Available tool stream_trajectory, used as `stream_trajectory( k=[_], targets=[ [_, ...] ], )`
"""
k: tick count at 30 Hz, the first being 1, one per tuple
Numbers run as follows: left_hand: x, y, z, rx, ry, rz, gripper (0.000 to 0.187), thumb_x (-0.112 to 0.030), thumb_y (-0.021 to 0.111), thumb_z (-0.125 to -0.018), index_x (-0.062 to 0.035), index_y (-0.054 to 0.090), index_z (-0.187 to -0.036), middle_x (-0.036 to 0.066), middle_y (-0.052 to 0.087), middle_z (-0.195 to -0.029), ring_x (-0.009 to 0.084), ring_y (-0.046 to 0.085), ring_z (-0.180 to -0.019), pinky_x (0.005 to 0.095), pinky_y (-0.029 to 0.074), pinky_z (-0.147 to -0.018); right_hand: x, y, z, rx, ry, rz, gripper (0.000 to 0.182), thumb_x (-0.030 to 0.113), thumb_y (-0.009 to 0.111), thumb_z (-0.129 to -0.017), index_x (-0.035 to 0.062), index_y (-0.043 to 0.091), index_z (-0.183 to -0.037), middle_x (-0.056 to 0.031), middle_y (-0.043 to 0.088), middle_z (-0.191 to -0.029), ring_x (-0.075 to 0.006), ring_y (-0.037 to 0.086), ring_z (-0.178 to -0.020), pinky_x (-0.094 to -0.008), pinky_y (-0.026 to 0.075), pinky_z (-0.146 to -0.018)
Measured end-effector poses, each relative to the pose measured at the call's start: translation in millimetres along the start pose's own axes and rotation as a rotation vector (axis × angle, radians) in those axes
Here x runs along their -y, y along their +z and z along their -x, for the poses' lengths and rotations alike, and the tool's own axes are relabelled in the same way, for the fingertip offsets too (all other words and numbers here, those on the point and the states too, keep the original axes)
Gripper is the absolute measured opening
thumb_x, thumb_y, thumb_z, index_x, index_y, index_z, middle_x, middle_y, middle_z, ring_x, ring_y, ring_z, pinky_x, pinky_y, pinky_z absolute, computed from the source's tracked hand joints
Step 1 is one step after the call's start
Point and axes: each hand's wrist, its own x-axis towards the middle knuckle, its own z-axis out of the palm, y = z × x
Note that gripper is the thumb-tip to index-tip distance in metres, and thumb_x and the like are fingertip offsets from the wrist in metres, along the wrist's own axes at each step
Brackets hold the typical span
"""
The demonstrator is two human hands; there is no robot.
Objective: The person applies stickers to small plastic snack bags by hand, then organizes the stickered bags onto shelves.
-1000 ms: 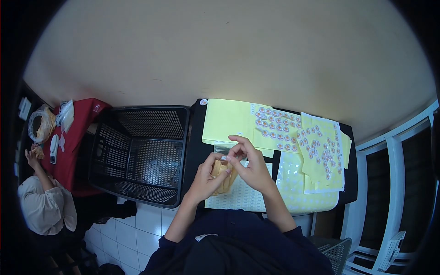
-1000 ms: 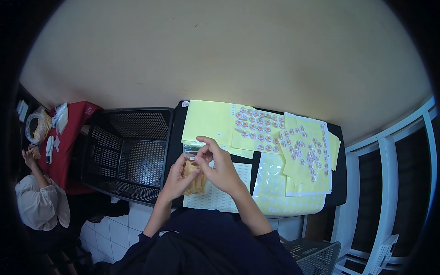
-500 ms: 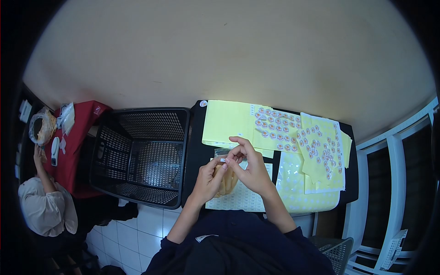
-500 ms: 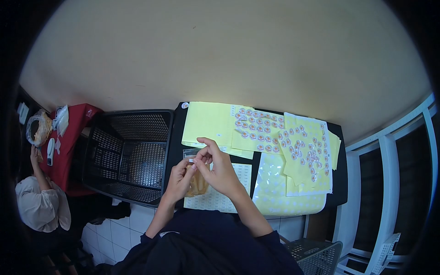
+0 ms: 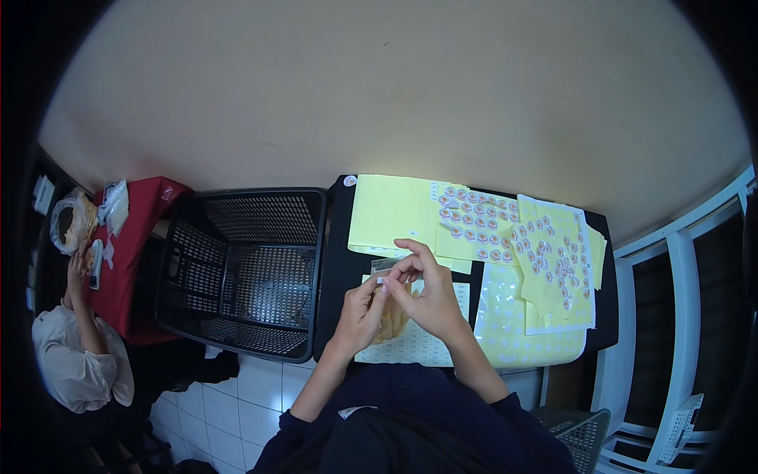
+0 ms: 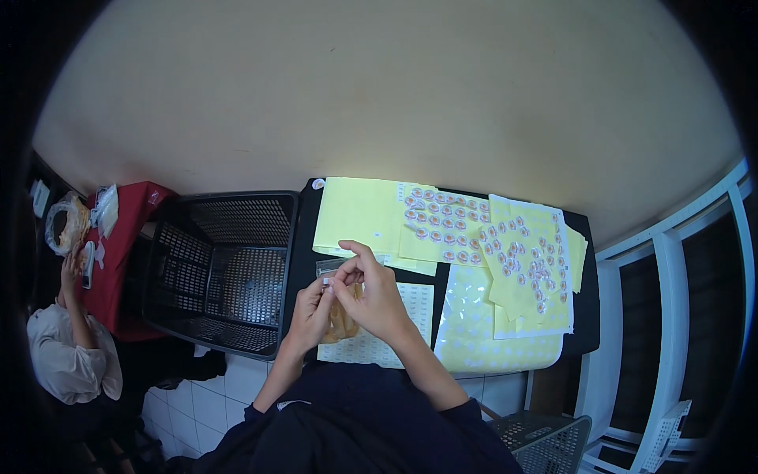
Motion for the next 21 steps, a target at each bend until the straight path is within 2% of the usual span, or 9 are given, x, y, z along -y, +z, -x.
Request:
stream_trajectory(
  k=[3,8,15,18,19,20,21],
  targets=[
    [-1,0,0,0.002,-0.008,-0.027,0.025,-0.011,0.043,-0.087,0.0035,0.052,-0.106,0.010,0.059,-0.074,0.0100,0.054,-0.069,0.0244,0.043,-0.061,0,0,0,-0.012,0.004,0.009,0.045,0.002,0.059,-0.073,-0.0008,0.040,-0.114,-0.0079,0.057,-0.069,-0.0128,0.056,-0.062,-0.0250,0.045,-0.062],
    [-2,-1,-1,0.010,0.070,-0.102,0.026,-0.008,0.049,-0.081,0.0033,0.053,-0.104,0.016,0.060,-0.086,0.0206,0.060,-0.075,0.0287,0.045,-0.065,0,1,-1,-0.030,0.001,0.026,0.045,0.002,0.061,-0.072,-0.0009,0.041,-0.112,-0.0083,0.058,-0.068,-0.0136,0.056,-0.061,-0.0254,0.046,-0.061],
    [-9,-4,1,0.059,-0.003,-0.089,0.030,-0.008,0.051,-0.077,0.0031,0.053,-0.105,0.017,0.060,-0.089,0.0221,0.060,-0.080,0.0281,0.045,-0.069,1,2,1,-0.052,0.012,0.084,0.044,0.004,0.062,-0.070,0.0003,0.044,-0.110,-0.0090,0.057,-0.067,-0.0168,0.058,-0.062,-0.0269,0.046,-0.061],
    [-12,-8,0,0.079,0.038,-0.119,0.030,-0.011,0.050,-0.077,0.0036,0.054,-0.104,0.018,0.060,-0.087,0.0213,0.061,-0.076,0.0283,0.045,-0.066,1,3,2,-0.056,0.005,0.122,0.042,0.006,0.063,-0.070,0.0009,0.046,-0.108,-0.0087,0.057,-0.068,-0.0187,0.058,-0.062,-0.0278,0.046,-0.061],
    [-10,-9,0,0.079,-0.002,-0.112,0.030,-0.012,0.048,-0.078,0.0038,0.055,-0.102,0.018,0.061,-0.085,0.0206,0.060,-0.074,0.0282,0.045,-0.065,1,3,2,-0.060,-0.007,0.135,0.041,0.007,0.063,-0.069,0.0011,0.047,-0.107,-0.0086,0.057,-0.068,-0.0196,0.058,-0.062,-0.0283,0.046,-0.060],
    [-8,-10,1,0.080,-0.044,-0.105,0.029,-0.014,0.047,-0.080,0.0041,0.056,-0.101,0.018,0.061,-0.083,0.0199,0.060,-0.071,0.0280,0.045,-0.063,-1,4,2,-0.061,-0.007,0.136,0.041,0.007,0.063,-0.069,0.0011,0.047,-0.107,-0.0086,0.057,-0.068,-0.0196,0.058,-0.062,-0.0283,0.046,-0.060],
    [-6,-8,1,0.081,-0.043,-0.104,0.029,-0.014,0.047,-0.080,0.0041,0.056,-0.101,0.018,0.061,-0.083,0.0199,0.060,-0.071,0.0280,0.045,-0.063,-3,5,2,-0.079,-0.041,0.149,0.042,0.005,0.064,-0.068,0.0018,0.048,-0.107,-0.0068,0.056,-0.065,-0.0156,0.056,-0.058,-0.0261,0.045,-0.058]
  ],
)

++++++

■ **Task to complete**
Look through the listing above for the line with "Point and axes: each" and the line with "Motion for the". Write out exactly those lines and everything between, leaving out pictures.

■ **Your response**
Point and axes: each hand's wrist, its own x-axis towards the middle knuckle, its own z-axis out of the palm, y = z × x
Note that gripper is the thumb-tip to index-tip distance in metres, and thumb_x and the like are fingertip offsets from the wrist in metres, along the wrist's own axes at each step
Brackets hold the typical span
"""
The demonstrator is two human hands; there is no robot.
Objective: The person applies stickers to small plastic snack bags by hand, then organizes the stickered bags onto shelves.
-1000 ms: 
-1000 ms: 
-500 ms: 
-500 ms: 
+0 ms: 
+0 ms: 
Motion for the next 21 steps, a target at each bend until the straight path is within 2% of the usual span, or 9 are given, x, y, z along -y, +z, -x.

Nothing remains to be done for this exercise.